NASCI em Rebordosa (Paredes) e fui viver para Valongo com poucos meses de idade. Só ia a Rebordosa nas férias da escola. Até à adolescência era o paraíso na terra. O Adão Campos (1964-2016) também era natural de lá, onde sempre viveu até ser adulto. Quando o encanto do paraíso começou a desaparecer eis que conheço o Adão. Um rapaz de uma sensibilidade extraordinária. Adorava literatura (coisa rara num meio dominado por marceneiros e entalhadores) e transmitia-o com muito entusiasmo e convicção. Punha o que há de bom na literatura ao serviço da vida real.
Num momento em que me assolavam todas as dúvidas (namorar e saídas profissionais) o encontro com o Adão veio mesmo a calhar. Por ser mais velho e mais adulto, desdramatizava as minhas angústias existenciais. Às vezes até brincava e dizia que eu parecia o personagem da canção do Rod Stewart, Some Guys Have All The Luck (em 1984, eu tinha 17 anos). Vindo dele (já parecia professor) não ofendia (era o tempo das suscetibilidades) e mostrava a necessidade de eu aprender a relativizar as adversidades da vida (tão próprio das pessoas maduras). Aconselhava-me leituras e mostrava a sua admiração, naquele momento, por Almada Negreiros (acho que imitava o Almada ao alongar a haste do d de Adão quando assinava).

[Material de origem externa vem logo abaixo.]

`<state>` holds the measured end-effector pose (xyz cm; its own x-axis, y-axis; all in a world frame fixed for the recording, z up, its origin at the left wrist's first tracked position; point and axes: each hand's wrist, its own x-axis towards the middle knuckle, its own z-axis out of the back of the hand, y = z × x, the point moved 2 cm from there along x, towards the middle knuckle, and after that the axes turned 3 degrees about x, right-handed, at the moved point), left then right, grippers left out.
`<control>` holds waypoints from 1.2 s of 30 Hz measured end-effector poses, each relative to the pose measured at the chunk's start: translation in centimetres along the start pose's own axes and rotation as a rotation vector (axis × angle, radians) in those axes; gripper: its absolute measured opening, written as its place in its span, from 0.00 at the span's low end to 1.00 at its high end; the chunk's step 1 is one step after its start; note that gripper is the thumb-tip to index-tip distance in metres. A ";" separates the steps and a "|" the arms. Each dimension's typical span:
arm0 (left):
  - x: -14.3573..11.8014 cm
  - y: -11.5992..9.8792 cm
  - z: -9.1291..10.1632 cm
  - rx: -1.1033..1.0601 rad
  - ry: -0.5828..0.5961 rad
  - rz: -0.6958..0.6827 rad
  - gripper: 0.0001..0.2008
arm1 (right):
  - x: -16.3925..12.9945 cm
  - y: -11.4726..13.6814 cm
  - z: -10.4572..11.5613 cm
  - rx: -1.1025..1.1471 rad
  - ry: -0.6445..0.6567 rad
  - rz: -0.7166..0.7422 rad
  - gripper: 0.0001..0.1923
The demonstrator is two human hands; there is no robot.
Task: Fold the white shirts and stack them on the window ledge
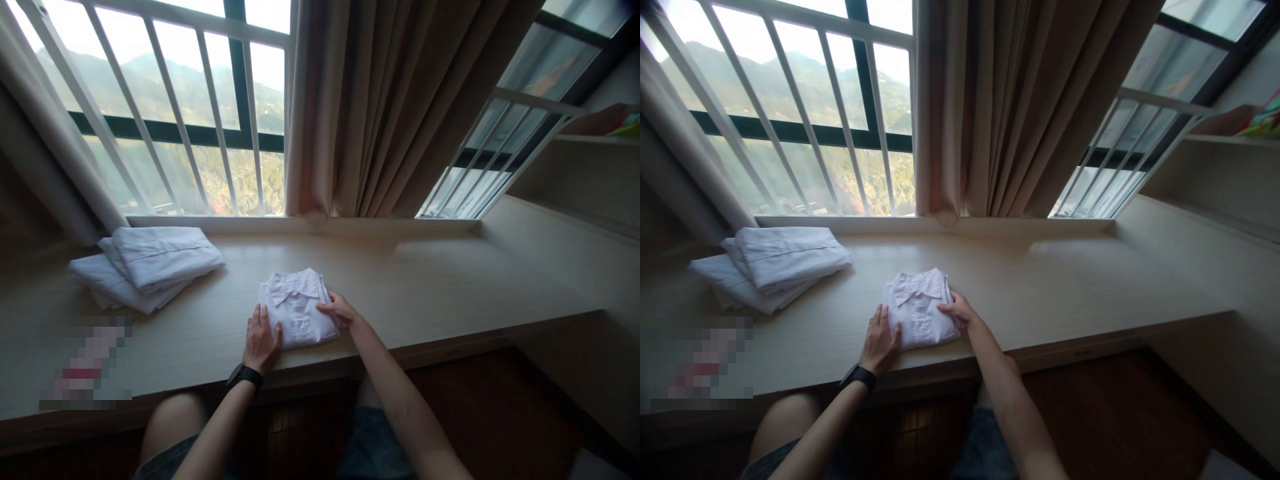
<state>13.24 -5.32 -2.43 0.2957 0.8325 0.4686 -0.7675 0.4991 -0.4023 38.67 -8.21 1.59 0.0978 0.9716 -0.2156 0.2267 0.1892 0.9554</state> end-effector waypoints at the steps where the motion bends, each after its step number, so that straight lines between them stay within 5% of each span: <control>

Em vez de curtirmos álcool ou outras drogas, tão habitual em alguns jovens à época, apostávamos na leitura e na música. Fazia-me bem estar com ele. Parecia outro. Sempre que o encontrava a dopamina disparava. A paixão dele pela literatura era contagiante. Os sentimentos positivos da leitura, como sejam a alegria, a esperança, o humor, a verdade, a simplicidade, a justiça e a solidariedade, tomavam conta dele e propagavam-se a nós. Era a personificação da boa literatura. Há os homens da ciência, da política, de Deus, da banca, do futebol, do campo, da indústria, da música, do cinema e de outras tantas atividades e interesses. Pois o Adão era um homem da literatura. Um poema feito homem que li fascinado.
O exemplo do Adão e de outras pessoas que entretanto pude vivenciar alimentam este projeto do Correio do Porto. Isto não é um desvario, um desafio ou um capricho. A paixão pela literatura (leia-se procura dos bons sentimentos pela leitura) é um modo de vida, de ser, que afeta todos os atos do nosso dia-a-dia (há quem diga que é uma doença). Não se pratica ou se exerce a literatura como se fosse uma profissão, passatempo ou frete. É-se literatura. Habituamo-nos a ver a realidade como uma possibilidade e não como uma fatalidade. Inspirados por tais sentimentos bons, acreditamos que é possível criar um mundo mais justo, mais solidário, mais digno, no fundo, com momentos de felicidade intercalados com a dura realidade, que não podemos, nem devemos desprezar. Por isso, como fez o Adão, vivamos a poesia!